When payments are underway, sponsors or CROs can also monitor the amount of payments owed, or the amount of payments paid versus the amount contracted to be paid. This can be easily compared to the current activities completed, so current exposures and potential future liabilities can be identified (Figure 5). Access to this information is also useful for identifying sites that are slow to create invoices and pro-actively addressing the problem, ensuring all contracted obligations are met and ensuring successful close-down of the study from a financial perspective.
Figure 5: Identifying current exposures and potential future liabilities
Cycle Times & Site Management
Using financial analytics, managers can keep track of performance in terms of speed and accuracy of payments to sites. Using this data, it is possible to keep careful tabs on how long it takes the typical site to progress between specific milestones. For example, tracking the average number of business days from the date an invoice is generated to the date the payment is confirmed gives financial managers insight into the average cycle time for payments to investigators.
This number is particularly relevant as sites continually cite cycle time as a business challenge for them in managing clinical trials. In fact 37% of investigators say that the typical reimbursement from a sponsor takes more than 90 days8, and 40% of sites see slow payments as a primary operating concern.9 Sponsors and CROs that can improve operational performance when it comes to paying sites are likely to keep their sites more satisfied.
Leveraging Financial Analytics
At study completion, clinical financial analytics should be used to assess how and why costs ultimately differed from budgets. Because this information can be obtained at the site- and country-specific level on a study-by-study basis, it is invaluable in planning future trials. Questions relating to patient enrolment analysis (e.g. Which sites enrolled the most patients?), site financial performance analysis (e.g. How much did each site cost relative to the budget?, country performance analysis (e.g. Were certain countries unexpectedly cost-effective/expensive?) and financial management performance analysis (e.g. How well were cash flow needs predicted?), should all be asked at this point. With a full debrief of the issues, sponsors can ensure they understand the cost drivers related to investigator payments in their trials and can plan future studies accordingly.
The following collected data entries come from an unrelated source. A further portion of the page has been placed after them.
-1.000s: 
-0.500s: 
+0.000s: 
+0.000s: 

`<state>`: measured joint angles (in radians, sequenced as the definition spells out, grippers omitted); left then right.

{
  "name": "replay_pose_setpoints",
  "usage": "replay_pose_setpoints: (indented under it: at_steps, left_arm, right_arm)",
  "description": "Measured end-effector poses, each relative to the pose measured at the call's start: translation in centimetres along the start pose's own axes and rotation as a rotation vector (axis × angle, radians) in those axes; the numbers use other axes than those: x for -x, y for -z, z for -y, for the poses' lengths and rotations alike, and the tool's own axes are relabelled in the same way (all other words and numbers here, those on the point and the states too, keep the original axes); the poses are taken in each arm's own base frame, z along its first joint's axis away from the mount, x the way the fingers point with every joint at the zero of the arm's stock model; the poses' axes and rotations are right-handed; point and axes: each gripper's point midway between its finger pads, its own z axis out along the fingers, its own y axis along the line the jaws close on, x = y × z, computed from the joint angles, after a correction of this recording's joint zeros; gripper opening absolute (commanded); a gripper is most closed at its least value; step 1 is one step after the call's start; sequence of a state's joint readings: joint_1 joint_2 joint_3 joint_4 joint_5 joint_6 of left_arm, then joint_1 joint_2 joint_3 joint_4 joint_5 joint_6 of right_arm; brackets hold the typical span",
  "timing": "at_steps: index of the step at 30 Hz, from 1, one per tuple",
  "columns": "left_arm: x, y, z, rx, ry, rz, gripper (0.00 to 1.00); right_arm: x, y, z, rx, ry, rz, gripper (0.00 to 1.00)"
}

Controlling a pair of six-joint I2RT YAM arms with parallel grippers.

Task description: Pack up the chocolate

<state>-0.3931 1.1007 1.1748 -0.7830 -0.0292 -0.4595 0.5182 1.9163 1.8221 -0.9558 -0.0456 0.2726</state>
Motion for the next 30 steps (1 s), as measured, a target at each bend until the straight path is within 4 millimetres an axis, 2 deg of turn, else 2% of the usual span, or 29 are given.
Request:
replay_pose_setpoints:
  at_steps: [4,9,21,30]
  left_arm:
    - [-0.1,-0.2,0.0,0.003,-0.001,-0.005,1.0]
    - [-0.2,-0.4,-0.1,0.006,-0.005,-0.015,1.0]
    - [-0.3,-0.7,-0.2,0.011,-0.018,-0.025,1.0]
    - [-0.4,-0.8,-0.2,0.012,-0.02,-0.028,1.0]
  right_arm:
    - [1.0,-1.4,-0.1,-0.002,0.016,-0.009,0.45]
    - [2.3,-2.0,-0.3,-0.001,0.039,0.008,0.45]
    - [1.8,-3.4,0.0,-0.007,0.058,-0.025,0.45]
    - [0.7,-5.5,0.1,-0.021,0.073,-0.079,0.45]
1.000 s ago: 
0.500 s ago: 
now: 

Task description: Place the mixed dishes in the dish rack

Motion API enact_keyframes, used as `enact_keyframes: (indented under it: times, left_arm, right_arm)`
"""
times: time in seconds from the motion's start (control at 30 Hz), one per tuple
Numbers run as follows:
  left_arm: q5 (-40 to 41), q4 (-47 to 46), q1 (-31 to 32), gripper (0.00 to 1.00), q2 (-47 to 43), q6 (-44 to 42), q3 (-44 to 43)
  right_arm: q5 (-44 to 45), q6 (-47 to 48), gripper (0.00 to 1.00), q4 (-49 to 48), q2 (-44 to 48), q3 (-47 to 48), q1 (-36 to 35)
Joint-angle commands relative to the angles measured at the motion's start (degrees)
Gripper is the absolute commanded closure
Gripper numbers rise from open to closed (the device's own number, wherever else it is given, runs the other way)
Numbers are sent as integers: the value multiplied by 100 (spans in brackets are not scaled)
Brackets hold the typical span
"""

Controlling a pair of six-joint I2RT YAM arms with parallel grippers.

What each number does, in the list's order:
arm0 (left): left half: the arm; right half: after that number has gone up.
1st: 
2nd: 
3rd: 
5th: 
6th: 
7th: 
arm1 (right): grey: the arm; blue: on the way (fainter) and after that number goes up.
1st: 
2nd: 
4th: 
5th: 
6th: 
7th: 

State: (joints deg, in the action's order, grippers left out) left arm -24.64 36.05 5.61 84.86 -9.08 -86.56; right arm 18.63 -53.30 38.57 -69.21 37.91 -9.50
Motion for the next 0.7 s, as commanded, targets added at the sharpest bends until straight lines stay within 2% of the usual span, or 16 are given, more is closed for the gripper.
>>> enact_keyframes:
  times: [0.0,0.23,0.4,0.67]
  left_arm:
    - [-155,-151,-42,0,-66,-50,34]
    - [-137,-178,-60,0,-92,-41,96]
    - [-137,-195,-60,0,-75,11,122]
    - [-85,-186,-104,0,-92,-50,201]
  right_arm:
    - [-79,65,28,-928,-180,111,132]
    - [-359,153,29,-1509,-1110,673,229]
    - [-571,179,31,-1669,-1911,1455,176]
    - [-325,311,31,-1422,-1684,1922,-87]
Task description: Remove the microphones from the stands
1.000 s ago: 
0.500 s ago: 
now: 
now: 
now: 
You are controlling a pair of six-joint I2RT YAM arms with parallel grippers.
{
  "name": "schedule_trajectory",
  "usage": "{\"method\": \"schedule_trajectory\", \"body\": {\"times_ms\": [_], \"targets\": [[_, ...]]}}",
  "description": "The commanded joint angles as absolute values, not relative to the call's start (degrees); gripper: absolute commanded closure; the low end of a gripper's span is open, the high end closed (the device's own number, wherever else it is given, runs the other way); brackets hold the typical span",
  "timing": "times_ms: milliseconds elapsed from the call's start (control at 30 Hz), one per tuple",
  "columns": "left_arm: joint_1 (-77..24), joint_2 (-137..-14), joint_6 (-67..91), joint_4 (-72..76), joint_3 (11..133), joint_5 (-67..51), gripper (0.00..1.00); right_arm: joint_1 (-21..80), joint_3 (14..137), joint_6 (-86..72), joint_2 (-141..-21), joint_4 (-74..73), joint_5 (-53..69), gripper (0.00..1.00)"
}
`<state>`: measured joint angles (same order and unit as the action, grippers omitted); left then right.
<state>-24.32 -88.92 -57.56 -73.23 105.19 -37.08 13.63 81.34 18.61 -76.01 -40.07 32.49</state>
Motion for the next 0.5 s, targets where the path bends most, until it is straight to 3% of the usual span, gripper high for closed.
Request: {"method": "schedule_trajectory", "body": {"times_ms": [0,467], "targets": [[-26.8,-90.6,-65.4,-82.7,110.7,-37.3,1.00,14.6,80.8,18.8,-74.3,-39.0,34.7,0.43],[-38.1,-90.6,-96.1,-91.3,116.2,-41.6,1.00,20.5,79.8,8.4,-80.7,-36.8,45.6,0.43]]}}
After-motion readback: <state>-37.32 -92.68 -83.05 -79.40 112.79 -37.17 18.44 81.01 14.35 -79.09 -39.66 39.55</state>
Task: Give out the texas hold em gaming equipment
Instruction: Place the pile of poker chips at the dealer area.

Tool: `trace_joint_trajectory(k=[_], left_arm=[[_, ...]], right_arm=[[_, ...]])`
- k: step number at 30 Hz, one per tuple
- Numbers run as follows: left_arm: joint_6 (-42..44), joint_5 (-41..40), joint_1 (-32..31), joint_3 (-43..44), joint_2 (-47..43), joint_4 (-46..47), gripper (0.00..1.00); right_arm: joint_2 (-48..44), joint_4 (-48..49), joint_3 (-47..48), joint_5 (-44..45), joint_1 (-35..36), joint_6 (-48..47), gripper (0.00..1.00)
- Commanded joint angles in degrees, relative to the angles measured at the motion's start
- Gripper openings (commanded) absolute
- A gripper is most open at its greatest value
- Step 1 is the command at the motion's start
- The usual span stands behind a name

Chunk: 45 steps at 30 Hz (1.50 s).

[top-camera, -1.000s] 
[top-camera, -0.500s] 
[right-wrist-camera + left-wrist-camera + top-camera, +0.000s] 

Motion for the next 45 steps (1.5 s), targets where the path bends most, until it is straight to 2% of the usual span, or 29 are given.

Clinical financial analytics are a powerful tool for cost management and performance evaluation in a trial, but, to benefit, an organisation needs to take certain steps. The first is to centralize payments, as when payment information remains disbursed in various silos, tracking and analysing remains impossible. A single, web-based platform to centralise and automate clinical payments to investigators can overcome these issues. This type of solution allows data to be pulled together from a range of sources. Combining payment data with contextual data like contracted terms, requirements, enrolment data and completed activities and milestones, creates the opportunity for analysis that can inform strategic management.
The use of these analytics are valuable at different points in a trial and it is important to gather stakeholders together to evaluate the metrics at various stages, particularly during contract negotiations, patient enrolment and study completion. In addition, analytics show trends and particular costs issues, but it is vital that managers are proactive in addressing any issues that arise and to manage expectations when cost projections change dramatically.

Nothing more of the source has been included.